**Try it**
Look through the entries. Copy each line that has the word "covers".

(Stored data entries)
[Start of section]
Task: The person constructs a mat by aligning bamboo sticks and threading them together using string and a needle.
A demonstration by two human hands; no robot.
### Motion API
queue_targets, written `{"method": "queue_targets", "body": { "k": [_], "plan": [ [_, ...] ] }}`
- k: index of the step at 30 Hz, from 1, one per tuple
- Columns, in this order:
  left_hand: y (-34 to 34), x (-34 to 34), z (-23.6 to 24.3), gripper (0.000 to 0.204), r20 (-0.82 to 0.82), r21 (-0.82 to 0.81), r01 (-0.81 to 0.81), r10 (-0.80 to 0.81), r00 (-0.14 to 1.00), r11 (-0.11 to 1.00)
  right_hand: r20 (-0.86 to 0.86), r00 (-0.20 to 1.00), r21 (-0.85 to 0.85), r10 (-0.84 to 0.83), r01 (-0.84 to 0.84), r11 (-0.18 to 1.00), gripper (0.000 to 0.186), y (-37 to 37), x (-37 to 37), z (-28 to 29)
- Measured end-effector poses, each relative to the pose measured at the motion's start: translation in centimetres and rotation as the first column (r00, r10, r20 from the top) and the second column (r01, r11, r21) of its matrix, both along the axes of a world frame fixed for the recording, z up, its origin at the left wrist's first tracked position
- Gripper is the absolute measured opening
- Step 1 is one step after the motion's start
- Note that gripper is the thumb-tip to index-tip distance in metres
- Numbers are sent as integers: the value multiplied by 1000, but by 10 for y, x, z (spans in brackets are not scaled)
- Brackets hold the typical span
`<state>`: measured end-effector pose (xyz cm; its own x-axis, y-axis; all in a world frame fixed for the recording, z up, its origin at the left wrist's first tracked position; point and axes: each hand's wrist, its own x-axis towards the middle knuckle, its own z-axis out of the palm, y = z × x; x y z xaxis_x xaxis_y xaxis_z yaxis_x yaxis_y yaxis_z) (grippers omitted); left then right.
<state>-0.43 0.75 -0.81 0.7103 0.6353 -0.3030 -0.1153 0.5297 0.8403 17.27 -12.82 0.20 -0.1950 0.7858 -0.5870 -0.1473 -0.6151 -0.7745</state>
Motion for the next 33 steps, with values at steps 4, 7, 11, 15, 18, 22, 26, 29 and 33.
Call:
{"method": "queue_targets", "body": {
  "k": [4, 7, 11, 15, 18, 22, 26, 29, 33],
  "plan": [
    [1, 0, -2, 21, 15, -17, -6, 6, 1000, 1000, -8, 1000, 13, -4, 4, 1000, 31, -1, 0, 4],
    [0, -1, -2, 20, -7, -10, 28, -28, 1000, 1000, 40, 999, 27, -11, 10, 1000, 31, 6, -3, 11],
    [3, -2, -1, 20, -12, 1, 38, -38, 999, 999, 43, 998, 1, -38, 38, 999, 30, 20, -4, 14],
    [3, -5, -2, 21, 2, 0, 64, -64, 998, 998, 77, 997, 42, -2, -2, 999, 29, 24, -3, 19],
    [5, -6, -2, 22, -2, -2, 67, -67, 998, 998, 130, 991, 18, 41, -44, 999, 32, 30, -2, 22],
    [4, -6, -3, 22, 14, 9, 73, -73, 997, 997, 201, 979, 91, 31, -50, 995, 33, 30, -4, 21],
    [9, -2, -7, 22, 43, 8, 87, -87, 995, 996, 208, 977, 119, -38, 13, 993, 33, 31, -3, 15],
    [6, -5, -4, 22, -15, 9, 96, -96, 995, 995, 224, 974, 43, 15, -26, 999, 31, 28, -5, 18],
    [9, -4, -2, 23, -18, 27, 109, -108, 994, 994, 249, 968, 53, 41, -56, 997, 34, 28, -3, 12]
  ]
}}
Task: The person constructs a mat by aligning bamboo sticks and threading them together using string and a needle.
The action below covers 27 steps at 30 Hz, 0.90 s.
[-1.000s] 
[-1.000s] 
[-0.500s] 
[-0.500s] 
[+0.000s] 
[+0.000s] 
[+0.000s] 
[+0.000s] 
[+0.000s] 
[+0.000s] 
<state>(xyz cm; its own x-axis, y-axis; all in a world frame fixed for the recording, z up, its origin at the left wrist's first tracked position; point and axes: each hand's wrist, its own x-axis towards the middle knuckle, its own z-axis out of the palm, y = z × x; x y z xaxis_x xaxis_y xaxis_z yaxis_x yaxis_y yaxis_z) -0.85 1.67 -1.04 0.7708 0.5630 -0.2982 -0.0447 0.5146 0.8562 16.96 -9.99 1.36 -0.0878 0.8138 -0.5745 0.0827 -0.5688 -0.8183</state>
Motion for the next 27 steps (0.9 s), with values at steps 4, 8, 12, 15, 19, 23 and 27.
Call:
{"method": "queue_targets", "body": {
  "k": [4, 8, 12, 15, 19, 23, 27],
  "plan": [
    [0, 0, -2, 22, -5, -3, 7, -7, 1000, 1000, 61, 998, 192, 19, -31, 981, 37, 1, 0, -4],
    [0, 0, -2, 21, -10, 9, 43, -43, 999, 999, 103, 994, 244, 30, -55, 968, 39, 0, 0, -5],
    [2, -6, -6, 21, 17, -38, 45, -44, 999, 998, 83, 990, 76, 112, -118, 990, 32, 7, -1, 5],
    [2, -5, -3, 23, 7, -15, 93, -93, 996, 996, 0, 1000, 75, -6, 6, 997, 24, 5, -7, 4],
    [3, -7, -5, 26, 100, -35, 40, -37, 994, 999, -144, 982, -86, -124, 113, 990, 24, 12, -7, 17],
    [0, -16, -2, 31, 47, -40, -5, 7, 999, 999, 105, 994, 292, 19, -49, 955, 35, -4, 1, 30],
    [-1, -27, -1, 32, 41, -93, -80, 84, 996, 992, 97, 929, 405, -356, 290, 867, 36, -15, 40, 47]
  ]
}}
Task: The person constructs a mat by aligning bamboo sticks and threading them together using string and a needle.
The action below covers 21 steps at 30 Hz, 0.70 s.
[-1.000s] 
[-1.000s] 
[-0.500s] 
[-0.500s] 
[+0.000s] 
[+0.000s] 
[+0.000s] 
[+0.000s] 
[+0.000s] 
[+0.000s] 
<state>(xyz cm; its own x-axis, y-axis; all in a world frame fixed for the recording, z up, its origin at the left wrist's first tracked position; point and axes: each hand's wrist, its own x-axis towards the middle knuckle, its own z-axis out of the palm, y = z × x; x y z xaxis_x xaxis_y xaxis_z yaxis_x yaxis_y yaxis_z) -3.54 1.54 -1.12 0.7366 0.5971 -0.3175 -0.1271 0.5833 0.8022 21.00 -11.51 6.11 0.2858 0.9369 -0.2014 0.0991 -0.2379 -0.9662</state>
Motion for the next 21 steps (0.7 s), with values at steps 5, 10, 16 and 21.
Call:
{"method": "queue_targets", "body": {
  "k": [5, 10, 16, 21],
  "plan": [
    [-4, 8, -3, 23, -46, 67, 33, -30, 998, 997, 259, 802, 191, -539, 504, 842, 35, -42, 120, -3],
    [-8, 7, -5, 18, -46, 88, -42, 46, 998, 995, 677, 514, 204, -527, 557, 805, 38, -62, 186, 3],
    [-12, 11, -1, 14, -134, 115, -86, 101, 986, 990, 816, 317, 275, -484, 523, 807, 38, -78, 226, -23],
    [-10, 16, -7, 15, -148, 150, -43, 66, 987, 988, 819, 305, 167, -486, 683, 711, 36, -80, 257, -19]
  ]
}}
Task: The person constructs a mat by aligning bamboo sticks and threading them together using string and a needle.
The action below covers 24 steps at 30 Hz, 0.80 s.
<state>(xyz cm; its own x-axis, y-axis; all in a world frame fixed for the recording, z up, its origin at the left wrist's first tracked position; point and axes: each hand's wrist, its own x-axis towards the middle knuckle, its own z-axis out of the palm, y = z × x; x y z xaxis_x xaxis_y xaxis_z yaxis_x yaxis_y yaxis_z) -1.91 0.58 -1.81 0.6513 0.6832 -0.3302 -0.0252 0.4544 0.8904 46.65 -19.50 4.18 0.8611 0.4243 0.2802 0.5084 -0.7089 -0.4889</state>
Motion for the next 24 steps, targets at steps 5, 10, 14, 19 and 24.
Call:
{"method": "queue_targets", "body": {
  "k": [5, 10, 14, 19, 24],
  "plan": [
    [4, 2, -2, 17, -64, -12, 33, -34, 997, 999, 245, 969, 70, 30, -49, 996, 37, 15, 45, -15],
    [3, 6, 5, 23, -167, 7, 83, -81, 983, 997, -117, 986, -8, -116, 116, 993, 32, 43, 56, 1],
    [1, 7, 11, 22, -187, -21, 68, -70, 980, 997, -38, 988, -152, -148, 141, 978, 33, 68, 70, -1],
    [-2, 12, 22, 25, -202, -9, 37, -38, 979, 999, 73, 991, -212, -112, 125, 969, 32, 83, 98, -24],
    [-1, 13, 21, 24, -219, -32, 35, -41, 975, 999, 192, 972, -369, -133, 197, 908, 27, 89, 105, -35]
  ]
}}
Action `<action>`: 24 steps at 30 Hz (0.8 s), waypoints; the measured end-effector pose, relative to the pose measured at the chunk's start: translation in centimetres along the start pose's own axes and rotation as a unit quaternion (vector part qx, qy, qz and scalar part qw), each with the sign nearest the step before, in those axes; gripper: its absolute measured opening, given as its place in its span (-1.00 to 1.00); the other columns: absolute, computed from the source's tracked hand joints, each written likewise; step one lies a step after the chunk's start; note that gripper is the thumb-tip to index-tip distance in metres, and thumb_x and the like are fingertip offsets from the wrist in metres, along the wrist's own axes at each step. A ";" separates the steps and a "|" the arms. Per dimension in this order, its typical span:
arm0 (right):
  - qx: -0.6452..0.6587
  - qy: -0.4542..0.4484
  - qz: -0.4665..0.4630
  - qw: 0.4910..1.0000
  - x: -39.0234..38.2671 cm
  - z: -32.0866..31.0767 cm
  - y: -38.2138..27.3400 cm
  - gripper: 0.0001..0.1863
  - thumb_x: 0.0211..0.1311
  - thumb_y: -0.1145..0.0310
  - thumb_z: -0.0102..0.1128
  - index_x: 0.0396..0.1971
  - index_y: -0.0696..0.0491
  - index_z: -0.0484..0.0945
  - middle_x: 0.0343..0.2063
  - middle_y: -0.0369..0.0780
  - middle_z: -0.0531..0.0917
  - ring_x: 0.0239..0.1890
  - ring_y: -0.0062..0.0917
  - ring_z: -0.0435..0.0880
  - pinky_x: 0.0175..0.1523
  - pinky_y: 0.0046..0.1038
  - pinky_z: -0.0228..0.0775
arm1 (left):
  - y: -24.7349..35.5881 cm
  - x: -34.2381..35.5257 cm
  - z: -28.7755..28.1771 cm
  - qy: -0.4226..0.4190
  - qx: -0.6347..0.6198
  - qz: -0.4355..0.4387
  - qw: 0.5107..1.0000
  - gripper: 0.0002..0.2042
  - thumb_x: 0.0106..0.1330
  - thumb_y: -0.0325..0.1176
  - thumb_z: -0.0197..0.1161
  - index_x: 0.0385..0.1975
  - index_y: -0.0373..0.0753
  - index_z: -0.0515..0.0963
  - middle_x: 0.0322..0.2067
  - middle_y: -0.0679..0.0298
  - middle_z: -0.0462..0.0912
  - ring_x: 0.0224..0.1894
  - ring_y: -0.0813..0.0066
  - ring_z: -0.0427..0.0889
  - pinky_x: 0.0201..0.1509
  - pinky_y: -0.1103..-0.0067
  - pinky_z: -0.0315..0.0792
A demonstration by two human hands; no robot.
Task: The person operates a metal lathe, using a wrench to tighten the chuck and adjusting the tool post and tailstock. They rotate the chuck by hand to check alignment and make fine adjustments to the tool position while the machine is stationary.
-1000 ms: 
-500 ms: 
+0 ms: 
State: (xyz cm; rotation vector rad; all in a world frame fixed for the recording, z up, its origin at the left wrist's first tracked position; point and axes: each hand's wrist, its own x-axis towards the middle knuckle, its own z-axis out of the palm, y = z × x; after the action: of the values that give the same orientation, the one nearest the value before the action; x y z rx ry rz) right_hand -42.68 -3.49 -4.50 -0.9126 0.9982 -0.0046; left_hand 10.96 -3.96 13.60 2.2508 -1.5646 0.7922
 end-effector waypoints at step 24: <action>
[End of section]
**Solution for this problem**
The action below covers 27 steps at 30 Hz, 0.90 s.
The action below covers 21 steps at 30 Hz, 0.70 s.
The action below covers 24 steps at 30 Hz, 0.80 s.

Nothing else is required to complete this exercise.